Il descendit les marches et se rendit dans la cour où il regarda ses soldats bien rangés comme à la parade. Ils étaient dans leur armure et leurs armes n'étaient pas loin. Au moindre problème, ils pourraient intervenir.
« Ouvrez la porte. »Les hommes obéirent et quatre soldats accompagnèrent Vagar devant la caserne. Avec les deux plantons qui se trouvaient devant la porte, il y avait six personnes pour assurer sa sécurité. Bien maigre force comparée à ce qu'il y avait en face. Malgré tout, il était confiant. Il n'avait rien fait, personnellement, pour s'attirer les foudres de ce peuple. Il n'était que le bras qui agissait quand le cerveau lui commandait d'obéir. Il ne ressentait pas que cette colère était tournée vers lui. Il avait confiance en cet état de fait et en la promptitude de ses hommes à réagir si jamais il était en danger. D'une voix de stentor où l'on sentait clairement l'homme qui avait l'habitude de commander, il s'exprima :
« Peuple de Valyria, tu as voulu me voir, je suis là ! »Daera était à quelques mètres de lui. Elle était légèrement avancée par rapport au reste du groupe. Il lui fit signe de s'approcher un peu plus tandis que lui fit quelque pas également. Dans un premier temps, il parla pour qu'elle seule entende ses propos.
« Daera, mais qu'est-ce que tu fais ?! Te rends-tu compte seulement de ce que tu es en train de provoquer ? Ça va beaucoup trop loin ! »Certes, la période n'était pas des plus chaleureuses et certes, le Légat avait pas mal de réticences par rapport à ce qu'il était obligé de faire ou concernant les réelles motivations de ses supérieurs. Malgré tout, il continuait d'obéir parce qu'il n'avait pas eu de raisons jusqu'à présent de ne pas le faire. Daera et lui avaient eu pas mal de discussions enflammées sur le sujet. Ils partageaient à peu de choses près les mêmes idéaux. Physiquement parlant, ils étaient également compatibles, ils avaient pu s'en rendre compte lors d'une soirée ou l'autre. Hé oui, il lui arrivait parfois de penser plus à elle qu'à sa promise ou devrait-il dire ancienne promise. Son soutien dans cette épreuve était rassurant. Elle lui montrait qu'elle n'était pas uniquement là pour parler politique, mais qu'elle pouvait se montrer simplement amicale.
« Tu n'arriveras jamais à contenir la colère d'une telle foule ! Si jamais ça se passe mal, tu vas donner du grain à moudre à ma hiérarchie qui va durcir les règles déjà assez étouffantes au sein de la Capitale. S'il te plaît, je t'en conjure. Ne fais rien d'irréfléchie. »Même la plus humble des personnes pouvait ressentir un pouvoir colossal à la tête d'une si grande armée. Même la plus humble des personnes pouvait se laisser aller à faire changer les choses d'une autre façon en comptant sur une telle force. Ils ne pouvaient deviner combien ils étaient, mais sans le savoir, Daera avait rassemblé plus de gens que les deux armées réunies. Si cela éclatait en incident, la Faction Rouge pouvait très bien demander la mobilisation d'une troisième armée pour remettre de l'ordre et rétablir la balance.
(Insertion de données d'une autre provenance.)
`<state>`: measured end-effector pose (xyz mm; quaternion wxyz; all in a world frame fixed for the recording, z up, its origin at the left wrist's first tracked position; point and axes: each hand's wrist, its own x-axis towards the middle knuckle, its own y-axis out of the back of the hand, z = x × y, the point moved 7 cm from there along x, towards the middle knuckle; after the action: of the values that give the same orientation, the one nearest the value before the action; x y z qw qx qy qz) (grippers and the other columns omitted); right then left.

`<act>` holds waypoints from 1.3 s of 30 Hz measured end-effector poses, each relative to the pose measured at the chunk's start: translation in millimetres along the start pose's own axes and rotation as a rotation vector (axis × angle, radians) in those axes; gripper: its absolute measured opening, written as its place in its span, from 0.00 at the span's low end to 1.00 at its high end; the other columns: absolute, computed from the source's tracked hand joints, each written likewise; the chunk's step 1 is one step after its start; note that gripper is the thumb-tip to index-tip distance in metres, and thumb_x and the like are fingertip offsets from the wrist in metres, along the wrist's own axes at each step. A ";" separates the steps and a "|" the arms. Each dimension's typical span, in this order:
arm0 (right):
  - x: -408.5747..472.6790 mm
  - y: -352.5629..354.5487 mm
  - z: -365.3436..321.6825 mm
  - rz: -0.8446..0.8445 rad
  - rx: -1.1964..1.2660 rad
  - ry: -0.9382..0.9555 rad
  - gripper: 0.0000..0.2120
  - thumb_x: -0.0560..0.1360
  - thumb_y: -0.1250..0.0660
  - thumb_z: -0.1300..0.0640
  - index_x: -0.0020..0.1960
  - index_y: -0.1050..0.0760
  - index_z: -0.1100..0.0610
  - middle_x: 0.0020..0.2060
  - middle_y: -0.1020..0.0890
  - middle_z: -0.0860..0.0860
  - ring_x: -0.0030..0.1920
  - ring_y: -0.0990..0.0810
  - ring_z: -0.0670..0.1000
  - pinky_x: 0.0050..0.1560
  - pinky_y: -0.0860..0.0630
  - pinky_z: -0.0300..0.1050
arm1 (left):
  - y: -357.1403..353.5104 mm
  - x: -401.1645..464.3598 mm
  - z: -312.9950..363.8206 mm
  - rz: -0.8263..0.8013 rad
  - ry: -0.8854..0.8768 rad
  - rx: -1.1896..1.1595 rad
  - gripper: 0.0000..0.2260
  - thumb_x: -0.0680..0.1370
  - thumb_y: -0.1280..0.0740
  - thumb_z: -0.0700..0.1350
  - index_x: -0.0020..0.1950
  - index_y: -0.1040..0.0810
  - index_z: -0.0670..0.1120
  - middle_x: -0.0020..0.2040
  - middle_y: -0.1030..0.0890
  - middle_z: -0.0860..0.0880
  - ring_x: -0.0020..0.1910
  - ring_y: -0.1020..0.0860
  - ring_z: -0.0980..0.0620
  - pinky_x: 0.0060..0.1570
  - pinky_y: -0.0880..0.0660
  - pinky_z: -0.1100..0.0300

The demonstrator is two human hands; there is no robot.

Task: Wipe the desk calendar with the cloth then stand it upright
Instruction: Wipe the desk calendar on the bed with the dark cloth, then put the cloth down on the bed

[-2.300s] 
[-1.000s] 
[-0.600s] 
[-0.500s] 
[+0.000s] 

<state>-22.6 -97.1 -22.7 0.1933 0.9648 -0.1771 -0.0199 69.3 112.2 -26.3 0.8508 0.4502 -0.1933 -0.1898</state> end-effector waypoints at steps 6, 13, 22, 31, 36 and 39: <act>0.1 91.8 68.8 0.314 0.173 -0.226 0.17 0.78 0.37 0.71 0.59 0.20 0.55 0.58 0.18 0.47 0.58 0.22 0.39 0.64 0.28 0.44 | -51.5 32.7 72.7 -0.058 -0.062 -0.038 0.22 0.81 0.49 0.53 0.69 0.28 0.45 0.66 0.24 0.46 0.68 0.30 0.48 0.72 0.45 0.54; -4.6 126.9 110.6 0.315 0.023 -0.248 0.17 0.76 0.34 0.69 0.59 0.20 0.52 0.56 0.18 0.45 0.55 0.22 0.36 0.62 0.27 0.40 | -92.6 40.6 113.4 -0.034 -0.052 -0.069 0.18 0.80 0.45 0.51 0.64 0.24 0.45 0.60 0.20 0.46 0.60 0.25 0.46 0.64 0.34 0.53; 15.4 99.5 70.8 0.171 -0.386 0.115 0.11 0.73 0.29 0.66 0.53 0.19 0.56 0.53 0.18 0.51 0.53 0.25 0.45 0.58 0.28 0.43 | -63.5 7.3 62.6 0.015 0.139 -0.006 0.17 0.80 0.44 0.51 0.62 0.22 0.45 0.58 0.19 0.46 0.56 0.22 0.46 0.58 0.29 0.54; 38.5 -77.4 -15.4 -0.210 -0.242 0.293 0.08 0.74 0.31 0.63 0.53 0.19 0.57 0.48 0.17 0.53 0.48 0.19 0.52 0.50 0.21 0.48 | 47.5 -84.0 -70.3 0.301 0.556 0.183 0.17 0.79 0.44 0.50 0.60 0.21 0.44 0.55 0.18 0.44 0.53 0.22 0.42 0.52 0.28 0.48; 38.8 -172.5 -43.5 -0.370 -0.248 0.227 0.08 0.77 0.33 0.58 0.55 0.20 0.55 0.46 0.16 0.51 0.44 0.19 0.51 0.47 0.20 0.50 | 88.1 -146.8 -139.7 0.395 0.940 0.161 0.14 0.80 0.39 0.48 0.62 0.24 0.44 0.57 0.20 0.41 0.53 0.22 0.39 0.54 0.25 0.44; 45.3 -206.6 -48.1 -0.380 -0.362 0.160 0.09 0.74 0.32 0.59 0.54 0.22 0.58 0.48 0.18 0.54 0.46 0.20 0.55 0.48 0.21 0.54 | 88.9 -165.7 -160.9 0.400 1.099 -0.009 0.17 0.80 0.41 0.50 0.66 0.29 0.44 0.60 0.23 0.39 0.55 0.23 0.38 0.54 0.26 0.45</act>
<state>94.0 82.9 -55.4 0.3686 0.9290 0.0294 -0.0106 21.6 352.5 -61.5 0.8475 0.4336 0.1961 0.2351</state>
Il s'approcha encore d'elle et lui tendit ses mains pour prendre les siennes.
« Nous en avons déjà assez discuté, le peuple souffre. J'en suis conscient, mais j'ai les mains liées dans cette histoire. Je ne suis pas un politicien libre de son discours. Je suis un officier de l'Armée Valyrienne. J'obéis à des ordres et ceux-ci m'interdisent de faire quoi que ce soit. Je suis désolé Daera, mais je ne peux te donner ce que tu souhaites. »Il tentait de lui expliquer que sa demande de voir le peuple et l'armée marcher de concert était illusoire. Aeganon Bellarys avait ordonné aux deux armées de rester en caserne. Il ne pouvait désobéir bien qu'il trouvait ses ordres bien stupides. Jamais Drivo ou la Tour des Cinq n'avaient été si exposées. Que cherchait à faire le Haut-Commandement ? Il était de son devoir de protéger les institutions et là, on lui coupait l'herbe sous le pied. Il était ballotté entre son obligation d'obéir et son serment qui lui criait de désobéir pour protéger les Institutions qu'il avait promis de protéger.